Overriding an API end-point

The bin/rails routes shell command shows you the end-points that jsonapi_for_rails defines. In order to change the behaviour of an action, you can define an action with the same name inside an API controller. jsonapi_for_rails provides utility methods and instance variables that can help you.

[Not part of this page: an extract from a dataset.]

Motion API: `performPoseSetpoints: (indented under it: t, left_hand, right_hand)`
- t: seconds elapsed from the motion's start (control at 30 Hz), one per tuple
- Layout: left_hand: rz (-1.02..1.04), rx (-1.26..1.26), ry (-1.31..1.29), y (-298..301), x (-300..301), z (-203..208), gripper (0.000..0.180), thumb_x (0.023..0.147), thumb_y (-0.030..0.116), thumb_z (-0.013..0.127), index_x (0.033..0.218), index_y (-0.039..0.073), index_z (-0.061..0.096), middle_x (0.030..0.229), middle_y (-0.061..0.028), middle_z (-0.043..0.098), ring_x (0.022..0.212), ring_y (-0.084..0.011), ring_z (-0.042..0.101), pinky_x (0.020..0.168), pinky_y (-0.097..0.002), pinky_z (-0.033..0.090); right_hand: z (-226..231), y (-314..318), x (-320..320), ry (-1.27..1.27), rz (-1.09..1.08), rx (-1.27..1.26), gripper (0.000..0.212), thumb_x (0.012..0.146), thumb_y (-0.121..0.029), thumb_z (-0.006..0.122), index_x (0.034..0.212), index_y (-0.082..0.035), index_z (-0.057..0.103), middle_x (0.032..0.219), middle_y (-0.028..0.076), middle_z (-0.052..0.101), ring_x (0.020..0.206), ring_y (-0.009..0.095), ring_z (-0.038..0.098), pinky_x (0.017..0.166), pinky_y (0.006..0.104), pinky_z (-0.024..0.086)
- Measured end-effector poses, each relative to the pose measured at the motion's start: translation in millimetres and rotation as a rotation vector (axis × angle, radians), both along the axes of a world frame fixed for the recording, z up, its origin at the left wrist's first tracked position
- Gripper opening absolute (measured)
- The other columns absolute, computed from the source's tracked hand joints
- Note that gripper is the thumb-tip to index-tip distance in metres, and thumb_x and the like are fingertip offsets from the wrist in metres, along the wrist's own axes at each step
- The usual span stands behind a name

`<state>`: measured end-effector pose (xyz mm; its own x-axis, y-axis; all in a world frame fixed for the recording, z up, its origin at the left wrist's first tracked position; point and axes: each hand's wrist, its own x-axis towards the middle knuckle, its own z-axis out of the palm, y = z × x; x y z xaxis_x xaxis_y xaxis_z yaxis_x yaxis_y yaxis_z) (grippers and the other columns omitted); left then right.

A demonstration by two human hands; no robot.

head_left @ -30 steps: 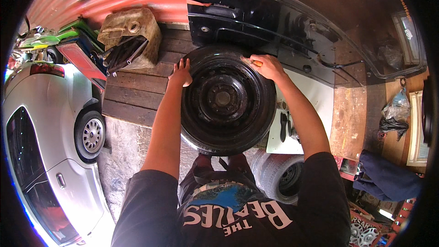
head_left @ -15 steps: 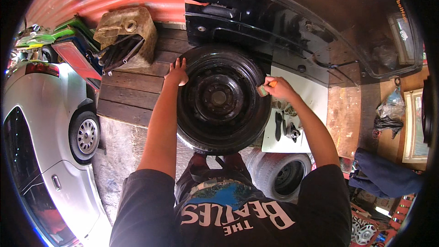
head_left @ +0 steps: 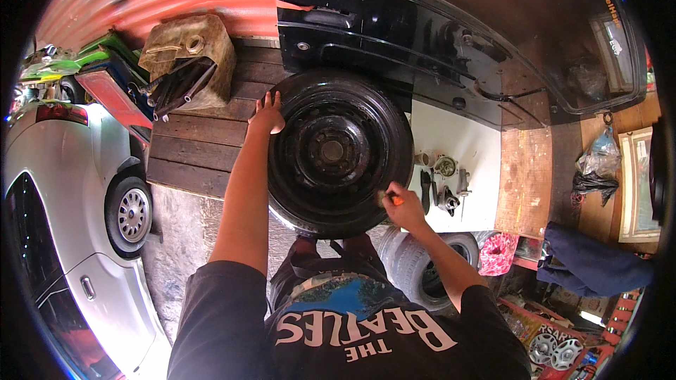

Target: The person uses a small brush to scrub the surface of a car tire resting on a wooden workbench. The person repeatedly brushes the tire's sidewall and inner rim area throughout the clip.

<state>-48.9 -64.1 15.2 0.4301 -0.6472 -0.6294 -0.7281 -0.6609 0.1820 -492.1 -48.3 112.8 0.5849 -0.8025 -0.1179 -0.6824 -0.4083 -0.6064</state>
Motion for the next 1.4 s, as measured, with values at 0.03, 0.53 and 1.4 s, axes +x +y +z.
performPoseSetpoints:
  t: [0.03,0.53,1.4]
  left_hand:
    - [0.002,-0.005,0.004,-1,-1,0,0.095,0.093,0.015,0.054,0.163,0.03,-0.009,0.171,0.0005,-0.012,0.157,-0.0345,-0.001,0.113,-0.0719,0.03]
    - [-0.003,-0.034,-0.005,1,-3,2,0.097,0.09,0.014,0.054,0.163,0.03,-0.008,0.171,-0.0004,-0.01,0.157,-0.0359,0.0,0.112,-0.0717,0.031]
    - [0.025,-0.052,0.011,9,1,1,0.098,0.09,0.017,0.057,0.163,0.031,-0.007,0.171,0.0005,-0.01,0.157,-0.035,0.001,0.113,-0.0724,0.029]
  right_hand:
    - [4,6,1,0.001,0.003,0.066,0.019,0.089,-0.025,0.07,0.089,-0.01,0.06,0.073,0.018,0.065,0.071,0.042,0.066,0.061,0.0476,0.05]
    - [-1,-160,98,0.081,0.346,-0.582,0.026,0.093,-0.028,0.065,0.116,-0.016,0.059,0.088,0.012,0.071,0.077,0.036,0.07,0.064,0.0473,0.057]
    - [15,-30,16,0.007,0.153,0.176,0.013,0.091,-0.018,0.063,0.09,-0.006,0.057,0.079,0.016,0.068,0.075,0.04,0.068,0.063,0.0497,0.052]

# app/controllers/articles_controller.rb
class ArticlesController < JsonapiResourcesController 

  def index
    # These model-related utility methods are available inside all action methods.
    jsonapi_model_class # =>  Article
    jsonapi_model_type  # => :articles

    # @jsonapi_links indicates whether links should be included in response documents.
    # It is available inside all action methods.
    @jsonapi_links      # => true

    # ...
  end

  def show
    # @jsonapi_record contains the current database record.
    # It is available inside all action methods (including all relationship
    # methods) except :index and :create.
    @jsonapi_record.to_jsonapi_hash        # => {data:   {...}}
    @jsonapi_record.to_jsonapi_errors_hash # => {errors: [...]}

    # ...
  end

  def relationship_show
    # @jsonapi_relationship is available in all relationship action methods.
    # @jsonapi_relationship[:definition] describes the current relationship.
    @jsonapi_relationship # => {:definition=>{:name=>:author, :type=>:to_one, :receiver=>{:type=>:authors, :class=>Author}}}

    # ...
  end

  def relationship_update
    # @jsonapi_relationship[:params] contains the parsed request body.
    # It is available for all relationship action methods except relationship_show.
    # @jsonapi_relationship[:params][:data] behaves like a Hash for relationships
    # of type :to_one, and as an Array for relationships of type :to_many.
    @jsonapi_relationship # => {:definition=>{...}, :params=>{"data"=>{"type"=>"authors", "id"=>"234455384"}}}

    # ...
  end

end

Implementation status

The internal architecture is sound. Test coverage is currently being bulked up using Rails 5 beta 2 (but the plugin should be compatible with Rails 4+). And missing features are being added. The intention is to release a 1.0 version around mid-2016.

Feature support roundup:

Contributing

Feel free to share your experience using this software. If you find a bug in this project, have trouble following the documentation or have a question about the project – create an issue.

License

The gem is available as open source under the terms of the MIT License.